> _WHAT YOU HAVE TO DO_
Locate, in the data below, the line that contains "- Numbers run" and the line that contains "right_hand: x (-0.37"; reproduce exactly those two lines and every line between them, nothing more.

*** INFORMATION SHOWN Section Begins ***

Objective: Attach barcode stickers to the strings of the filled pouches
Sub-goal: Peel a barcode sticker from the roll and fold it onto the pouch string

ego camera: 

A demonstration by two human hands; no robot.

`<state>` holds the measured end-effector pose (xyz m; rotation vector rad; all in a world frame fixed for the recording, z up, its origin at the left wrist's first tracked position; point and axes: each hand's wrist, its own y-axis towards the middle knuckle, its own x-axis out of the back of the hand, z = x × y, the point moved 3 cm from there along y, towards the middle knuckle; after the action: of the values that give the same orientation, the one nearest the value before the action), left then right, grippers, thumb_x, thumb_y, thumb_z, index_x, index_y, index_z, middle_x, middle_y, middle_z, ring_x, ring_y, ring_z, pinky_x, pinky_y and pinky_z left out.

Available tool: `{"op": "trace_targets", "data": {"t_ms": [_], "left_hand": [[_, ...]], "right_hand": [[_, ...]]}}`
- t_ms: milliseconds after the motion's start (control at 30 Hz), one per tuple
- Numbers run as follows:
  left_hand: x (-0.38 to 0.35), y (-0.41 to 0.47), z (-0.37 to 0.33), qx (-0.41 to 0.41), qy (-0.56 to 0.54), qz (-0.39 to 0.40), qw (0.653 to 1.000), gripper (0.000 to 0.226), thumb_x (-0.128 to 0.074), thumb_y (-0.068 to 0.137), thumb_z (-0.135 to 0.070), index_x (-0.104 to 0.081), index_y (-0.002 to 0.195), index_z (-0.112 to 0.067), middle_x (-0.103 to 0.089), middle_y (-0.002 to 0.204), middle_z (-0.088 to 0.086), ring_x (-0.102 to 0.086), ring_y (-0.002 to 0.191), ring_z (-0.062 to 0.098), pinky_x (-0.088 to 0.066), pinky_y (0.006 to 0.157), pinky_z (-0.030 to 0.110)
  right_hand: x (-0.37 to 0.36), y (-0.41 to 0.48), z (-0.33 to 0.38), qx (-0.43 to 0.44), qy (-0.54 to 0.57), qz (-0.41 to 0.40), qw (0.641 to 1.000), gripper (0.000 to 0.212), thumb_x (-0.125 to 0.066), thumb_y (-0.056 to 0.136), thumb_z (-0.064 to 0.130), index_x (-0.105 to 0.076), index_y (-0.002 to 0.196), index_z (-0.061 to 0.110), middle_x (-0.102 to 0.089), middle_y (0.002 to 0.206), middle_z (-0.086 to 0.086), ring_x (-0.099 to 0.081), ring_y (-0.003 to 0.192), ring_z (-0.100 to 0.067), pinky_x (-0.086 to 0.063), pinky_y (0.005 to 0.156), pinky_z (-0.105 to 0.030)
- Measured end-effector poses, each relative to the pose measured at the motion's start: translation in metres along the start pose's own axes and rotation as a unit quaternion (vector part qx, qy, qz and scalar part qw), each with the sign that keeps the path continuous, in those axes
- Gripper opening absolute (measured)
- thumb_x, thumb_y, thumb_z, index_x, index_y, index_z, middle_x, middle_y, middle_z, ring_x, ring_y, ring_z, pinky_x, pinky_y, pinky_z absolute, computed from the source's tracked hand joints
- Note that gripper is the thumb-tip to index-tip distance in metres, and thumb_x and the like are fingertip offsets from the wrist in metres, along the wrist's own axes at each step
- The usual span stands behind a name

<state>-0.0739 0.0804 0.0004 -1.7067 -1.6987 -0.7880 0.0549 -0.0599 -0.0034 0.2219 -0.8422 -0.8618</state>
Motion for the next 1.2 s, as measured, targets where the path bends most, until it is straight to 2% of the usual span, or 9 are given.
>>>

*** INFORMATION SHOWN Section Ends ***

> _REPLY_
- Numbers run as follows:
  left_hand: x (-0.38 to 0.35), y (-0.41 to 0.47), z (-0.37 to 0.33), qx (-0.41 to 0.41), qy (-0.56 to 0.54), qz (-0.39 to 0.40), qw (0.653 to 1.000), gripper (0.000 to 0.226), thumb_x (-0.128 to 0.074), thumb_y (-0.068 to 0.137), thumb_z (-0.135 to 0.070), index_x (-0.104 to 0.081), index_y (-0.002 to 0.195), index_z (-0.112 to 0.067), middle_x (-0.103 to 0.089), middle_y (-0.002 to 0.204), middle_z (-0.088 to 0.086), ring_x (-0.102 to 0.086), ring_y (-0.002 to 0.191), ring_z (-0.062 to 0.098), pinky_x (-0.088 to 0.066), pinky_y (0.006 to 0.157), pinky_z (-0.030 to 0.110)
  right_hand: x (-0.37 to 0.36), y (-0.41 to 0.48), z (-0.33 to 0.38), qx (-0.43 to 0.44), qy (-0.54 to 0.57), qz (-0.41 to 0.40), qw (0.641 to 1.000), gripper (0.000 to 0.212), thumb_x (-0.125 to 0.066), thumb_y (-0.056 to 0.136), thumb_z (-0.064 to 0.130), index_x (-0.105 to 0.076), index_y (-0.002 to 0.196), index_z (-0.061 to 0.110), middle_x (-0.102 to 0.089), middle_y (0.002 to 0.206), middle_z (-0.086 to 0.086), ring_x (-0.099 to 0.081), ring_y (-0.003 to 0.192), ring_z (-0.100 to 0.067), pinky_x (-0.086 to 0.063), pinky_y (0.005 to 0.156), pinky_z (-0.105 to 0.030)

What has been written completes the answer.